#### TASK DATA ####

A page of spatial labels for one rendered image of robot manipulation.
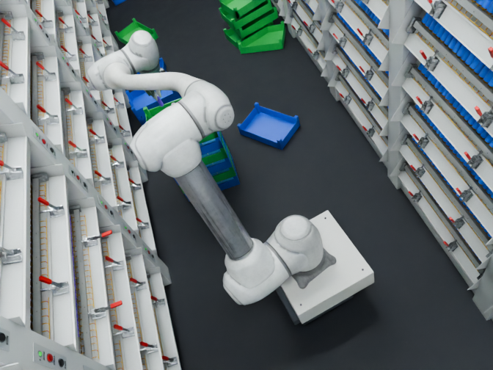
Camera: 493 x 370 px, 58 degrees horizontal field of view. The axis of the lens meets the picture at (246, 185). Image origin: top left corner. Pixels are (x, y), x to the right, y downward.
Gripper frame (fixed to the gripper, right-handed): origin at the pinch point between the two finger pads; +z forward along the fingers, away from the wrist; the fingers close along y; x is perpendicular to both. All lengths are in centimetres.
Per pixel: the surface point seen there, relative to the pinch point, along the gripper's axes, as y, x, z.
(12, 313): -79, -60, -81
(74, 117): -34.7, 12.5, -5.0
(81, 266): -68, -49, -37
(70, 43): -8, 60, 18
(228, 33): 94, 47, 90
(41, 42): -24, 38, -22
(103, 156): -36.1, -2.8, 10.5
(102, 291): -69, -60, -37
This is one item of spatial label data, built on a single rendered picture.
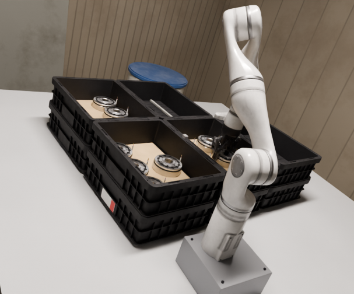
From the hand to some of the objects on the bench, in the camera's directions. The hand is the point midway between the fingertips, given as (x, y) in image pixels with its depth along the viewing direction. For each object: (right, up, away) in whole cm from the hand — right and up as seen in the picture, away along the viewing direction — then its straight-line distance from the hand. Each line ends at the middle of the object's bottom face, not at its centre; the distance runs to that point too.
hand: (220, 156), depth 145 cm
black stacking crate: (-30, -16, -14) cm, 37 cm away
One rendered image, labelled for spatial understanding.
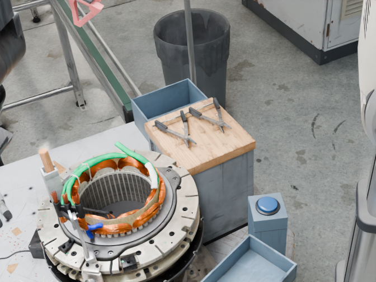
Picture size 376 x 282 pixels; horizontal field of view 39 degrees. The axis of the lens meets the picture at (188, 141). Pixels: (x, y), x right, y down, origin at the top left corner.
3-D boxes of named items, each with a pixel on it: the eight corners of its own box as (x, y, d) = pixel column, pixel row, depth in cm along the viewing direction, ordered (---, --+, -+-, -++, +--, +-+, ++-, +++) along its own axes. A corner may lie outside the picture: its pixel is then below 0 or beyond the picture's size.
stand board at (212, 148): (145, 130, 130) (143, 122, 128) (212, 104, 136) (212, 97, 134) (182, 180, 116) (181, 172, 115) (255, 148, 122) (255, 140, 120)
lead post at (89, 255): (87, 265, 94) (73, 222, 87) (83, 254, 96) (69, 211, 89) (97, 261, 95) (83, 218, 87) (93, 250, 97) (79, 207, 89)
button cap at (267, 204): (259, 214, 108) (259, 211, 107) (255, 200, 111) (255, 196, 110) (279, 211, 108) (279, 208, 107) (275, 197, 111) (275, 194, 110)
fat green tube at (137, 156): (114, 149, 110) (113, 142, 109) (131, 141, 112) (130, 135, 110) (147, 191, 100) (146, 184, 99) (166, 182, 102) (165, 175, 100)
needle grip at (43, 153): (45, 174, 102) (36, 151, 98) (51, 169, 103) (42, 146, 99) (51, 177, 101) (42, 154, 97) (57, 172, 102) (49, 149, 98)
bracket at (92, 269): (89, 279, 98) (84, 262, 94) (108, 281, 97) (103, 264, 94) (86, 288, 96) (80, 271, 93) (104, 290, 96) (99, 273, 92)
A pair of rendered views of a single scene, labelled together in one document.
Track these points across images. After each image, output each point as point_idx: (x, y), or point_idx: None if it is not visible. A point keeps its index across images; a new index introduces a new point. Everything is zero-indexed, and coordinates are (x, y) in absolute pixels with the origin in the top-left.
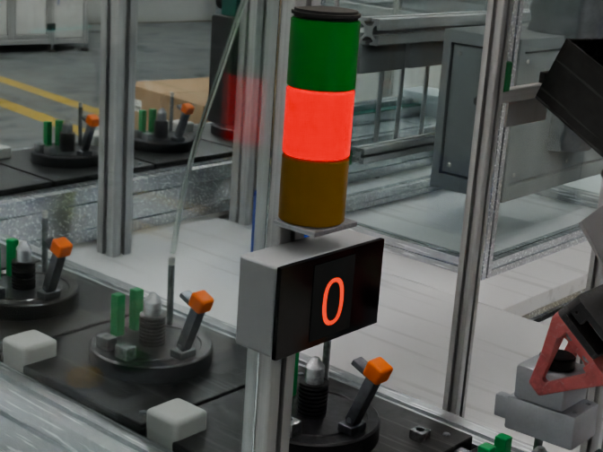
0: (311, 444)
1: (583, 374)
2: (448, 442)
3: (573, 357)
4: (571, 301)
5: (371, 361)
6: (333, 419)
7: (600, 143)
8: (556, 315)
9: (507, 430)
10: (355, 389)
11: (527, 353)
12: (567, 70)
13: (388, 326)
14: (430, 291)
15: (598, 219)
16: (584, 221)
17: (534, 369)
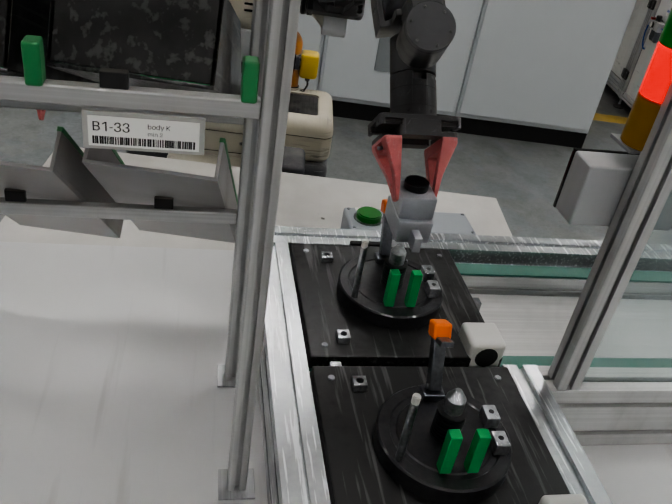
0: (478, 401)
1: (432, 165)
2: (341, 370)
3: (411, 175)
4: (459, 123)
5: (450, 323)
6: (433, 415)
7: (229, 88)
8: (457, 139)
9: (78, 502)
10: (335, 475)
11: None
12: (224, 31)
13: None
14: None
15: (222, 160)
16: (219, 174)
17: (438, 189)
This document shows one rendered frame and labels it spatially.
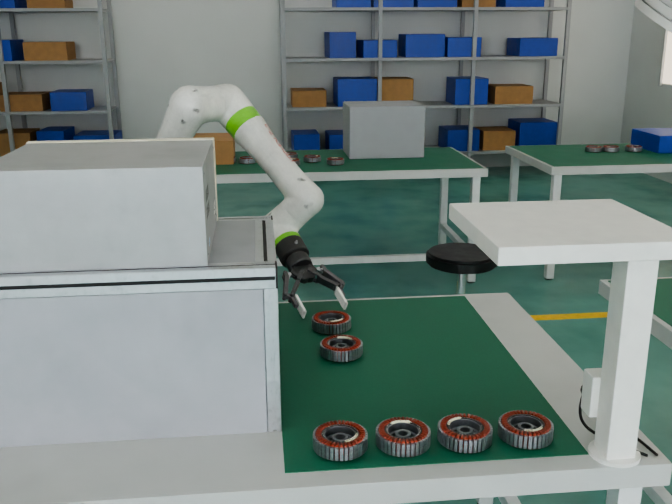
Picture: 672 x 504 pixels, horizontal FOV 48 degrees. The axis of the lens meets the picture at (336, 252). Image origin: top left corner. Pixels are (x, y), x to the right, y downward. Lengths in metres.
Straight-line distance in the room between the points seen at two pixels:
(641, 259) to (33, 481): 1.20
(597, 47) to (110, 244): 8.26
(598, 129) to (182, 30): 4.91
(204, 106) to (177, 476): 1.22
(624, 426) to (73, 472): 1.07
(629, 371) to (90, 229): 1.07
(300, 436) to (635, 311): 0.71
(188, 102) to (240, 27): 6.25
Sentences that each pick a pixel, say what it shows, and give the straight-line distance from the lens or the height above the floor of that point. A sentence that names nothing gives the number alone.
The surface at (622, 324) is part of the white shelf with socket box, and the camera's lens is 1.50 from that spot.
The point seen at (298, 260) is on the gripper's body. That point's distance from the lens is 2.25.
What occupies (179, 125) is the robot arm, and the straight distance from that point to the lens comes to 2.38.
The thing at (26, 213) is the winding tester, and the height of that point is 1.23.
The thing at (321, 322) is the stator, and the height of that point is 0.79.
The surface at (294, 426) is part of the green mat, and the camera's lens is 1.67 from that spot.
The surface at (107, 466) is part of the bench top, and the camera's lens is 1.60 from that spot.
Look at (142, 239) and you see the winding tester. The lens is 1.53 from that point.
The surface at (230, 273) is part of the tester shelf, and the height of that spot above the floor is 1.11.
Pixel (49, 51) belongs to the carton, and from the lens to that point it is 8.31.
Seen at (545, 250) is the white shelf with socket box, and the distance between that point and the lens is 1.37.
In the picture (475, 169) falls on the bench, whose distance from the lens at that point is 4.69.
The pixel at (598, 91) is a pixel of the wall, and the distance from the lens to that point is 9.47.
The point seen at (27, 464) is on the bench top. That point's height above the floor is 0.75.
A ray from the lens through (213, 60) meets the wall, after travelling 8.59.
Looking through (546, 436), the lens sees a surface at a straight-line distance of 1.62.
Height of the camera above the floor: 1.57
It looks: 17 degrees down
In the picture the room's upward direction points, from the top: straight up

####

## WHAT TO PRODUCE
Report all lines of the material that contain the word "spot".

## REPLY
The surface at (622, 324) is part of the white shelf with socket box, and the camera's lens is 1.50 from that spot.
The surface at (294, 426) is part of the green mat, and the camera's lens is 1.67 from that spot.
The surface at (107, 466) is part of the bench top, and the camera's lens is 1.60 from that spot.
The surface at (230, 273) is part of the tester shelf, and the height of that spot above the floor is 1.11.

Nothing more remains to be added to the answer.